Leave the images aside and copy out the whole listing, exact to the word.
■ ■ ■
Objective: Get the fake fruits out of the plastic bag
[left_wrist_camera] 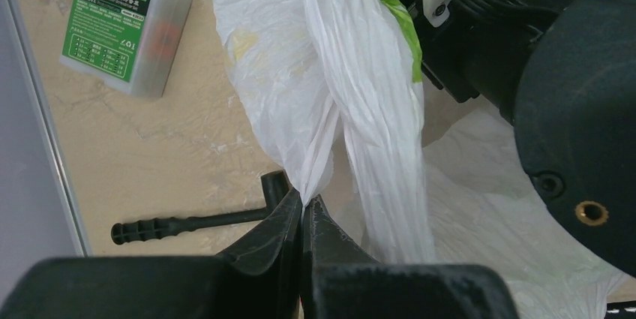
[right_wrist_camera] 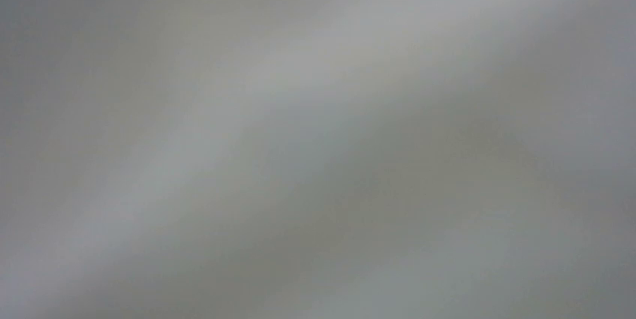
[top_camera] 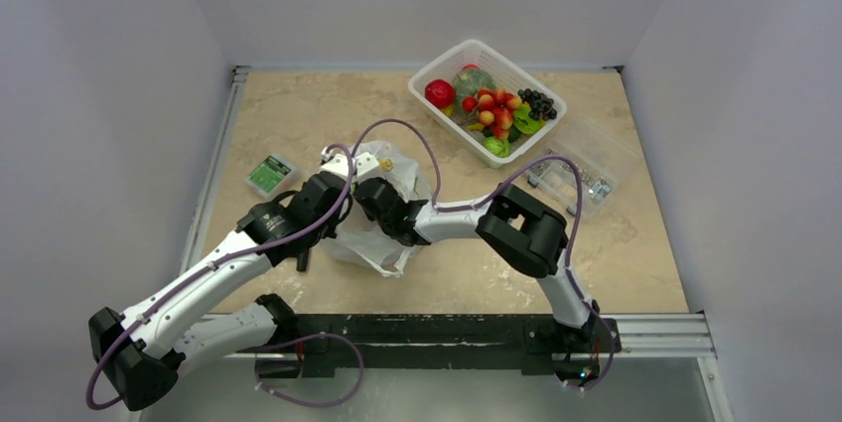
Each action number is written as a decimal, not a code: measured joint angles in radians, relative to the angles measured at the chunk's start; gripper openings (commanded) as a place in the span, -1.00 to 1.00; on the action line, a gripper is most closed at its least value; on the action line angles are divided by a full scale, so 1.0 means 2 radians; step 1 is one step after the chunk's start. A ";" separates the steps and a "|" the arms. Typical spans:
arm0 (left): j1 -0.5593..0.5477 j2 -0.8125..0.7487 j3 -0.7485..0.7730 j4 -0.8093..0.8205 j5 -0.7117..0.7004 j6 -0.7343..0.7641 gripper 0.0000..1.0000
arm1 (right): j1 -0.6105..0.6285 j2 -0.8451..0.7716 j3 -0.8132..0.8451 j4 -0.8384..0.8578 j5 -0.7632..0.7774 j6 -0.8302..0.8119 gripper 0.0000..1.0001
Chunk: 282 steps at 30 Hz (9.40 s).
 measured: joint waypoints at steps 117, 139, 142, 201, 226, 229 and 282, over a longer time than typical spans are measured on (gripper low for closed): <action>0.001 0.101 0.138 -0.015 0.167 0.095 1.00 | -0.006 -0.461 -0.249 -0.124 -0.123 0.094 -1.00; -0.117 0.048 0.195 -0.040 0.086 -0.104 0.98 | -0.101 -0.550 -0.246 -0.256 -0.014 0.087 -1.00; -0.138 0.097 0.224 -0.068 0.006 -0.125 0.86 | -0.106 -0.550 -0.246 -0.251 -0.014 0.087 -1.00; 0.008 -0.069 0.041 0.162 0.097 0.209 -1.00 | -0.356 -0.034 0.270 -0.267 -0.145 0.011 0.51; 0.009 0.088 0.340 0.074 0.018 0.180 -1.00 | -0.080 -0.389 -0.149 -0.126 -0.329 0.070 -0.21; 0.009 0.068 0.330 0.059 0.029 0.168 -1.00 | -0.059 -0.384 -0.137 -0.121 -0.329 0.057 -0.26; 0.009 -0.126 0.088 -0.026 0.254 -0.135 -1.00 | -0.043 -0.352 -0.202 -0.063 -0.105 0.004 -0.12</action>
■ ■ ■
** Task response **
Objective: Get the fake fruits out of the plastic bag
[left_wrist_camera] 
[right_wrist_camera] 
[top_camera] 
Each action number is written as a decimal, not a code: measured joint angles in radians, relative to the angles measured at the chunk's start; gripper openings (commanded) as a place in the span, -1.00 to 1.00; on the action line, a gripper is most closed at its least value; on the action line angles are divided by a full scale, so 1.0 means 2 radians; step 1 is one step after the chunk's start. A ";" separates the steps and a "|" the arms. Typical spans:
arm0 (left): j1 -0.5593..0.5477 j2 -0.8125..0.7487 j3 -0.7485..0.7730 j4 -0.8093..0.8205 j5 -0.7117..0.7004 j6 -0.7343..0.7641 gripper 0.0000..1.0000
arm1 (right): j1 -0.6105..0.6285 j2 -0.8451..0.7716 j3 -0.8132..0.8451 j4 -0.8384..0.8578 j5 -0.7632..0.7774 j6 -0.8302..0.8119 gripper 0.0000..1.0001
Chunk: 282 steps at 30 Hz (9.40 s).
 measured: joint waypoints at steps 117, 139, 142, 201, 226, 229 and 282, over a longer time than typical spans are measured on (gripper low for closed): <action>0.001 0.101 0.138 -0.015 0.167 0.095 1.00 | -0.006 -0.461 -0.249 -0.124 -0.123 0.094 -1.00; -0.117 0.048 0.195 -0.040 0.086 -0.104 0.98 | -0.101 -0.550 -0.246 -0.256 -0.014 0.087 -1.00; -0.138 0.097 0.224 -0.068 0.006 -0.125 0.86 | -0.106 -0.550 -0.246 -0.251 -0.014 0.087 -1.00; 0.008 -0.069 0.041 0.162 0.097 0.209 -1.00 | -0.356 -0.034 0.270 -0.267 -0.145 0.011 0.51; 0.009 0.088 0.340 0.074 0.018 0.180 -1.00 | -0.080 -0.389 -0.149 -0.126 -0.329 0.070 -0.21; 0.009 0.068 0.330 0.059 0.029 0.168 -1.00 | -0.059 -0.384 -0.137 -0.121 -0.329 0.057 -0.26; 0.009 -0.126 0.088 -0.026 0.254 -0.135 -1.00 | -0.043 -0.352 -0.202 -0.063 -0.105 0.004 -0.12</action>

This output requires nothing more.